The bill includes $350 million for “complex emergency response and infrastructure,” which includes $100 million for “security screening vestibules.” It stops short of making the fencing permanent, though it provides funds for “design, installation, landscape architecture and to maintain a retractable security system as part of an interconnected security of the United States Capitol Grounds,” adding that “such funds shall not be used to install permanent above ground fencing around the perimeter, or any portion thereof, of the United States Capitol Grounds.”

In addition, the bill offers up $720 million for the National Guard and Department of Defense, $157.5 million for judicial security, $67 million for the District of Columbia, and $1.8 million for the Bureau of Prisons for salaries and expenses.

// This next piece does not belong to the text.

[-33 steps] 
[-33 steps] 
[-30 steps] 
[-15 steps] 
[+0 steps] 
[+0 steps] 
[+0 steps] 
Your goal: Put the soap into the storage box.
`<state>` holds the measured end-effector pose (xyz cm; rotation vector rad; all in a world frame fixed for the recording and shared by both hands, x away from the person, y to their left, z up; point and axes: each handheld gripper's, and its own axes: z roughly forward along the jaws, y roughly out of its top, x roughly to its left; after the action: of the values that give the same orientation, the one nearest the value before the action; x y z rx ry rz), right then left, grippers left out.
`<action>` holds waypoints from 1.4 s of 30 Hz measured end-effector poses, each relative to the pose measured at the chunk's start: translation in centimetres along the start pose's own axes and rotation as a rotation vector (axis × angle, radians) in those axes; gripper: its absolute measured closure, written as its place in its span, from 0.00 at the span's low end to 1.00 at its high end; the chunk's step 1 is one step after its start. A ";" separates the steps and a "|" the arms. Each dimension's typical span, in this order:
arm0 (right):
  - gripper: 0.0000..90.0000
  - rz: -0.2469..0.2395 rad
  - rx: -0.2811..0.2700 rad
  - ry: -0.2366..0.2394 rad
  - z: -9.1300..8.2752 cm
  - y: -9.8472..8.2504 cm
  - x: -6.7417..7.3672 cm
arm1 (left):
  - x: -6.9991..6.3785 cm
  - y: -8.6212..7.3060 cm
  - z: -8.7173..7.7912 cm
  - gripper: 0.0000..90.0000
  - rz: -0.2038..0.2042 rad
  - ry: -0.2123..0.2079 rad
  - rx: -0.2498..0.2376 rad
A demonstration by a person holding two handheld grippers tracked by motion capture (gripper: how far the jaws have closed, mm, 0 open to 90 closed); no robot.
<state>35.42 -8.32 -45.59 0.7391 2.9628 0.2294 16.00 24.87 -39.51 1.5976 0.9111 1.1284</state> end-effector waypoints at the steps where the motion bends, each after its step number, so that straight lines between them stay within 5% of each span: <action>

It also creates a wellness center available to officers and requires them to wear body cameras.

A tie vote in the House fails, meaning that if one of the three members who voted present had voted no, they would have taken it down.

On the Republican side, 209 voted no, while two did not vote.

The measure now moves to the Senate, where its fate is uncertain.

Update: May 20, 2021, 1:53 p.m.

Omar, Pressley, and Bush released a joint statement explaining their no votes:

On January 6th, some Republican Members of Congress and the former President incited an insurrection that they refuse to accept responsibility for and continue to deny to this day. A bill that pours $1.9 billion into increased police surveillance and force without addressing the underlying threats of organized and violent white supremacy, radicalization, and disinformation that led to this attack will not prevent it from happening again. Increasing law enforcement funds does not inherently protect or safeguard the Capitol Hill or surrounding D.C. community. In fact, this bill is being passed before we have any real investigation into the events of January 6th and the failures involved because Republicans have steadfastly obstructed the creation of a January 6th commission. 

The bill also does far too little to address the unspeakable trauma of the countless officers, staff, and support workers who were on site that day – dedicating fifty times more money to the creation of a ‘quick reaction force’ than it does to counseling. We cannot support this increased funding while many of our communities continue to face police brutality while marching in the streets, and while questions about the disparate response between insurrectionists and those protesting in defense of Black lives go unanswered. 

While we appreciate the efforts of our colleagues to put forth a supplemental that provides necessary pay to our essential workers, there must be a comprehensive investigation and response to the attack on our Capitol and our democracy, one that addresses the root cause of the insurrection: white supremacy. This bill prioritizes more money for a broken system that has long upheld and protected the white supremacist violence we saw on display that day.

We look forward to working towards systemic policy solutions that meet the scale and scope of the crises our communities and our nation face.